XLVIII
J'expediai Achmet a Oun-Capan chez Kadidja. Il avait mission d'instruire cette macaque de confiance de la reception faite a Seniha; de la prier de dire a Aziyade que j'implorais mon pardon, et que je desirais le soir meme sa chere presence.
J'expediai en meme temps dans la campagne trois enfants charges de me rapporter des branches de verdure, et des gerbes, de pleins paniers de narcisses et de jonquilles. Je voulais que la vieille maison prit ce jour-la pour son retour un aspect inaccoutume de joie et de fete.
Quand Aziyade entra le soir, du seuil de la porte a l'entree de notre chambre, elle trouva un tapis de fleurs; les jonquilles detachees de leurs tiges couvraient le sol d'une epaisse couche odorante; on etait enivre de ce parfum suave, et les marches sur lesquelles elle avait pleure ne se voyaient plus.
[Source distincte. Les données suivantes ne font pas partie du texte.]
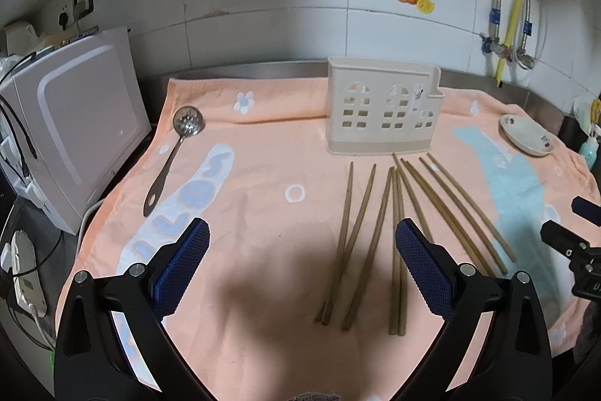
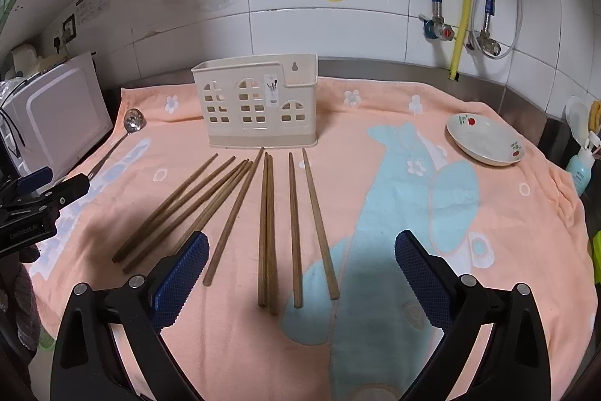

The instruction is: Organize utensils

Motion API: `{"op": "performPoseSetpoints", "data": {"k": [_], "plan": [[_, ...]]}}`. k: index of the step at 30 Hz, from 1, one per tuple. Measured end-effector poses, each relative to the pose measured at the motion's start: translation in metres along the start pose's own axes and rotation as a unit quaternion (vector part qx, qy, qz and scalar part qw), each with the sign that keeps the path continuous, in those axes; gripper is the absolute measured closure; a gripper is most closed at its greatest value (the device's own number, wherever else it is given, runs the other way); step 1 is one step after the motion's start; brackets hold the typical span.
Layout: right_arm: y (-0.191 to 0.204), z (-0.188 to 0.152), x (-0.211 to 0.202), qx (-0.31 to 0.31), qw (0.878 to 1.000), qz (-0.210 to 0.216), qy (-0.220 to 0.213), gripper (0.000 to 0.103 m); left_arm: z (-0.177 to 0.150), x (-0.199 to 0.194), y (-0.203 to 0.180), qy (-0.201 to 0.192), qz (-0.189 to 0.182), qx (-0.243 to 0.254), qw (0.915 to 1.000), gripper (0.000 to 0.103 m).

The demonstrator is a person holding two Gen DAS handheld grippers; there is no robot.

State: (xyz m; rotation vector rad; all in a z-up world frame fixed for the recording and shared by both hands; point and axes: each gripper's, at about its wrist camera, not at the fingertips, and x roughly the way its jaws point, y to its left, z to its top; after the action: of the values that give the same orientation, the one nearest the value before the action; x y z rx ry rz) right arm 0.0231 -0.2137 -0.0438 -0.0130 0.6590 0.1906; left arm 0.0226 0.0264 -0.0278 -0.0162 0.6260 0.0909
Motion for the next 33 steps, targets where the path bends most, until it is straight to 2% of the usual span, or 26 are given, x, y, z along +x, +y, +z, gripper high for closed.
{"op": "performPoseSetpoints", "data": {"k": [7,10,11,19,29,33], "plan": [[-0.004,-0.003,0.011,-0.007,1.0,-0.005,0.011,0.007,-0.009,0.014,0.005,0.023,0.004,0.003,0.9997,0.006],[-0.006,-0.004,0.018,-0.008,1.0,-0.005,0.019,0.01,-0.013,0.024,0.009,0.041,-0.019,-0.011,0.9989,0.01],[-0.007,-0.005,0.021,-0.01,1.0,-0.004,0.022,0.014,-0.015,0.027,0.009,0.046,-0.023,-0.011,0.9986,0.012],[-0.012,-0.007,0.039,-0.008,0.999,0.004,0.043,0.024,-0.019,0.058,-0.001,0.087,-0.06,0.012,0.9944,0.022],[-0.015,-0.008,0.063,-0.013,0.997,0.019,0.067,0.04,-0.019,0.087,-0.013,0.128,-0.099,0.042,0.986,0.064],[-0.016,-0.009,0.07,-0.018,0.997,0.021,0.075,0.047,-0.019,0.097,-0.016,0.141,-0.103,0.05,0.9834,0.076]]}}
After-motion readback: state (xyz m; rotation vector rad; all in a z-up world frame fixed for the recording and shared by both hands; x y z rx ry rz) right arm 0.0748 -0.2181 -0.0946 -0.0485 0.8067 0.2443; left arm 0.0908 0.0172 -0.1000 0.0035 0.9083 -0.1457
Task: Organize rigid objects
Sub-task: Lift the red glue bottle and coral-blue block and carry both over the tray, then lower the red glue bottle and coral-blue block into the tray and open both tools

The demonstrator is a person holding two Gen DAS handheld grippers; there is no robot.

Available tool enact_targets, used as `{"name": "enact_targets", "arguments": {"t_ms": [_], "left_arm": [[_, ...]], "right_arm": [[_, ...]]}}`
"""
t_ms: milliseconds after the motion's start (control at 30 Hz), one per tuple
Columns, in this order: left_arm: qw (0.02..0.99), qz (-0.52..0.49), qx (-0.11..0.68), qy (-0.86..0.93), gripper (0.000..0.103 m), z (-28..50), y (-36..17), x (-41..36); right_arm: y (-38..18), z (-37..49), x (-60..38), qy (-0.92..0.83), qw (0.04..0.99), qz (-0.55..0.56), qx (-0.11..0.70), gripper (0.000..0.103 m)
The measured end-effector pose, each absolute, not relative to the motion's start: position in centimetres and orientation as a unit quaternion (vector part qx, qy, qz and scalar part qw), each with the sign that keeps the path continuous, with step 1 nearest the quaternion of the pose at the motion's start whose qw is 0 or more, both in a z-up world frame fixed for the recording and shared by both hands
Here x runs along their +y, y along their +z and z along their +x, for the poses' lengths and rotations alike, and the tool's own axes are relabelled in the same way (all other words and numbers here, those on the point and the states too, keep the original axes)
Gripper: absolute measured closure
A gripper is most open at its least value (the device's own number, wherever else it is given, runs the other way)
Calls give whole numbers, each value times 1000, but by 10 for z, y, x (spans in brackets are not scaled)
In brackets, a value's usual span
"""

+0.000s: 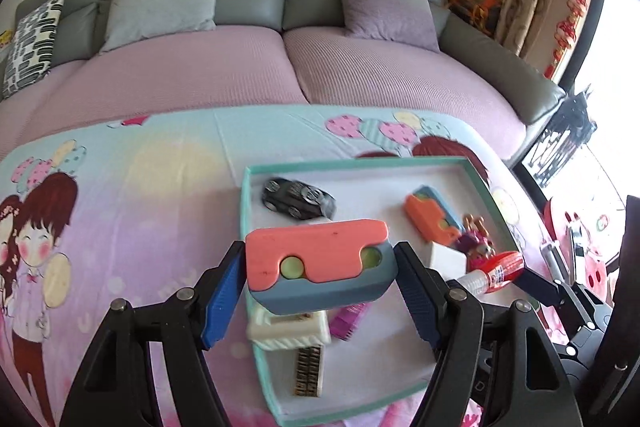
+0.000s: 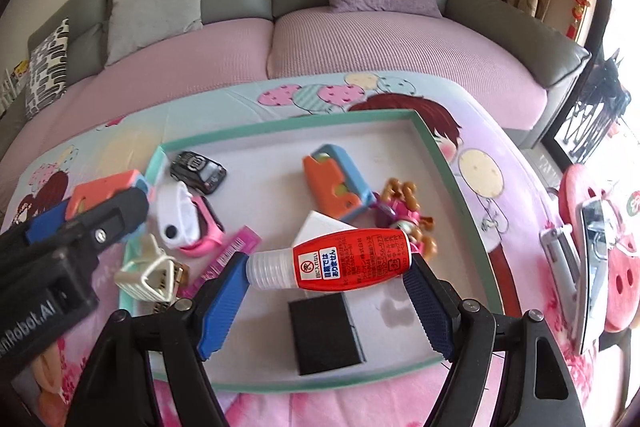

Aucune reflexion ni aucun reproche ne sortit de sa bouche rose, elle sourit seulement en regardant ces fleurs; elle etait bien assez intelligente pour saisir d'un seul coup tout ce qu'elles lui disaient de ma part dans leur silencieux langage, et ses yeux cernes par les larmes rayonnaient d'une joie profonde. Elle marchait sur ces fleurs, calme et fiere comme une petite reine reprenant possession de son royaume perdu, ou comme Apsara circulant dans le paradis fleuri des divinites indoues.
Les vraies apsaras et les vrais houris ne sont certes pas plus jolies ni plus fraiches, ni plus gracieuses ni plus charmantes ...
L'episode de Seniha-hanum etait clos; il avait eu pour resultat de nous faire plus vivement nous aimer.